**What you need to do:**
Return every record below exactly.

**Data for analysis:**
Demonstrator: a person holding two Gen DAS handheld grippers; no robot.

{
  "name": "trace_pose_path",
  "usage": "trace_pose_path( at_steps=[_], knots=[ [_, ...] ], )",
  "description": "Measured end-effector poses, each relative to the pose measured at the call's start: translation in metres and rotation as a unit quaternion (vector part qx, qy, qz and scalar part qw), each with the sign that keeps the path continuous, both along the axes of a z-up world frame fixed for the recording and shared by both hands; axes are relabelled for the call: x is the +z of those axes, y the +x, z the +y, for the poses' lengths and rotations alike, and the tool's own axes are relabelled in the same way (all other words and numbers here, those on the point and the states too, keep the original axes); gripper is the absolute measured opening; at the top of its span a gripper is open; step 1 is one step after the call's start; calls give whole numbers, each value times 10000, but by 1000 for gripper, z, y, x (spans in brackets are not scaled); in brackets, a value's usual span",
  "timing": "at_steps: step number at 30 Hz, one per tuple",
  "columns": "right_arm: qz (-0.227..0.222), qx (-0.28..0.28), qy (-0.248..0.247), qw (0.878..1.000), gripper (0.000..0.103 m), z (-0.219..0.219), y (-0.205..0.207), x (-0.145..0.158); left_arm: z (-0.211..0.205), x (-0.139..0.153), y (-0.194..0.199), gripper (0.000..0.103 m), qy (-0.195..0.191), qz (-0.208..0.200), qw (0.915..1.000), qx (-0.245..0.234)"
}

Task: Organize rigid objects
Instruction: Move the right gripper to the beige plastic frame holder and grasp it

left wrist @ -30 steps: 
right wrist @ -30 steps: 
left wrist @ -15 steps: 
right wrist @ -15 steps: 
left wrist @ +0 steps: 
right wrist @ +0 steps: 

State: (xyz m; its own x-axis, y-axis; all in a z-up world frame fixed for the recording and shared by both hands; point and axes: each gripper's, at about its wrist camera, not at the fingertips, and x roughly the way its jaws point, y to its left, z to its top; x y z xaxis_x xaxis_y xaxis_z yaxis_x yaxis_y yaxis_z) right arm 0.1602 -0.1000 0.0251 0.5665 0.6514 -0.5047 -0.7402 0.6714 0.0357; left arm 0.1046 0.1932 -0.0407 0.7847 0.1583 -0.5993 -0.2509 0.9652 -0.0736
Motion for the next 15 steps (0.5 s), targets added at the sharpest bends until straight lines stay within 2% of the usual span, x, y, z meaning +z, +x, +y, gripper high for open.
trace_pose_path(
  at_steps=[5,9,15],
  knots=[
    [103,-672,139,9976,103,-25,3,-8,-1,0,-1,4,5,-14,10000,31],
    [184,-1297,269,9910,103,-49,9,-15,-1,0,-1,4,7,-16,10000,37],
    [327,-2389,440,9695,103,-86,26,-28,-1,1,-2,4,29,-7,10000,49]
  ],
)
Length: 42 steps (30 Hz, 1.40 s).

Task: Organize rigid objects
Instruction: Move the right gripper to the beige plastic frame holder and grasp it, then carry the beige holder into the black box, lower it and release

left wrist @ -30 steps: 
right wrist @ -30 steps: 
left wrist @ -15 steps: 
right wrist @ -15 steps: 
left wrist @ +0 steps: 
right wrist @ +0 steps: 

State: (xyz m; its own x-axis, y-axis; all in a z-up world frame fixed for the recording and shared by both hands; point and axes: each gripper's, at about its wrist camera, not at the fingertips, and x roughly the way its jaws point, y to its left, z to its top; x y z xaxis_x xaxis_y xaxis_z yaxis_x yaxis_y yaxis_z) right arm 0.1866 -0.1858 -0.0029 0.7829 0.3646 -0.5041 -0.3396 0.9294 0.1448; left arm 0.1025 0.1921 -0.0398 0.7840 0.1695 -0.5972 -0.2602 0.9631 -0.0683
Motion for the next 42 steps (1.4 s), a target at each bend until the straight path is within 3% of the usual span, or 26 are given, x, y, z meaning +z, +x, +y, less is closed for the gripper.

**Task result:**
Demonstrator: a person holding two Gen DAS handheld grippers; no robot.

{
  "name": "trace_pose_path",
  "usage": "trace_pose_path( at_steps=[_], knots=[ [_, ...] ], )",
  "description": "Measured end-effector poses, each relative to the pose measured at the call's start: translation in metres and rotation as a unit quaternion (vector part qx, qy, qz and scalar part qw), each with the sign that keeps the path continuous, both along the axes of a z-up world frame fixed for the recording and shared by both hands; axes are relabelled for the call: x is the +z of those axes, y the +x, z the +y, for the poses' lengths and rotations alike, and the tool's own axes are relabelled in the same way (all other words and numbers here, those on the point and the states too, keep the original axes); gripper is the absolute measured opening; at the top of its span a gripper is open; step 1 is one step after the call's start; calls give whole numbers, each value times 10000, but by 1000 for gripper, z, y, x (spans in brackets are not scaled); in brackets, a value's usual span",
  "timing": "at_steps: step number at 30 Hz, one per tuple",
  "columns": "right_arm: qz (-0.227..0.222), qx (-0.28..0.28), qy (-0.248..0.247), qw (0.878..1.000), gripper (0.000..0.103 m), z (-0.219..0.219), y (-0.205..0.207), x (-0.145..0.158); left_arm: z (-0.211..0.205), x (-0.139..0.153), y (-0.194..0.199), gripper (0.000..0.103 m), qy (-0.195..0.191), qz (-0.208..0.200), qw (0.915..1.000), qx (-0.245..0.234)"
}

Task: Organize rigid objects
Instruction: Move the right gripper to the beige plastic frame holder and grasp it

left wrist @ -30 steps: 
right wrist @ -30 steps: 
left wrist @ -15 steps: 
right wrist @ -15 steps: 
left wrist @ +0 steps: 
right wrist @ +0 steps: 

State: (xyz m; its own x-axis, y-axis; all in a z-up world frame fixed for the recording and shared by both hands; point and axes: each gripper's, at about its wrist camera, not at the fingertips, and x roughly the way its jaws point, y to its left, z to its top; x y z xaxis_x xaxis_y xaxis_z yaxis_x yaxis_y yaxis_z) right arm 0.1602 -0.1000 0.0251 0.5665 0.6514 -0.5047 -0.7402 0.6714 0.0357; left arm 0.1046 0.1932 -0.0407 0.7847 0.1583 -0.5993 -0.2509 0.9652 -0.0736
Motion for the next 15 steps (0.5 s), targets added at the sharpest bends until straight lines stay within 2% of the usual span, x, y, z meaning +z, +x, +y, gripper high for open.
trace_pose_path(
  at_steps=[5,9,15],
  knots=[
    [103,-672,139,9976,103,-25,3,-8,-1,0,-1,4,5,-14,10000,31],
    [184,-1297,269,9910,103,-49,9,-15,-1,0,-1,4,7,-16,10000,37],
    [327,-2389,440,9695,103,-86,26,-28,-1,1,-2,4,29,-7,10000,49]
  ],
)
Length: 42 steps (30 Hz, 1.40 s).

Task: Organize rigid objects
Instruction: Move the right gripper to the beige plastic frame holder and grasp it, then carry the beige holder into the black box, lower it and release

left wrist @ -30 steps: 
right wrist @ -30 steps: 
left wrist @ -15 steps: 
right wrist @ -15 steps: 
left wrist @ +0 steps: 
right wrist @ +0 steps: 

State: (xyz m; its own x-axis, y-axis; all in a z-up world frame fixed for the recording and shared by both hands; point and axes: each gripper's, at about its wrist camera, not at the fingertips, and x roughly the way its jaws point, y to its left, z to its top; x y z xaxis_x xaxis_y xaxis_z yaxis_x yaxis_y yaxis_z) right arm 0.1866 -0.1858 -0.0029 0.7829 0.3646 -0.5041 -0.3396 0.9294 0.1448; left arm 0.1025 0.1921 -0.0398 0.7840 0.1695 -0.5972 -0.2602 0.9631 -0.0683
Motion for the next 42 steps (1.4 s), a target at each bend until the straight path is within 3% of the usual span, or 26 are given, x, y, z meaning +z, +x, +y, less is closed for the gripper.

With that, the answer is done.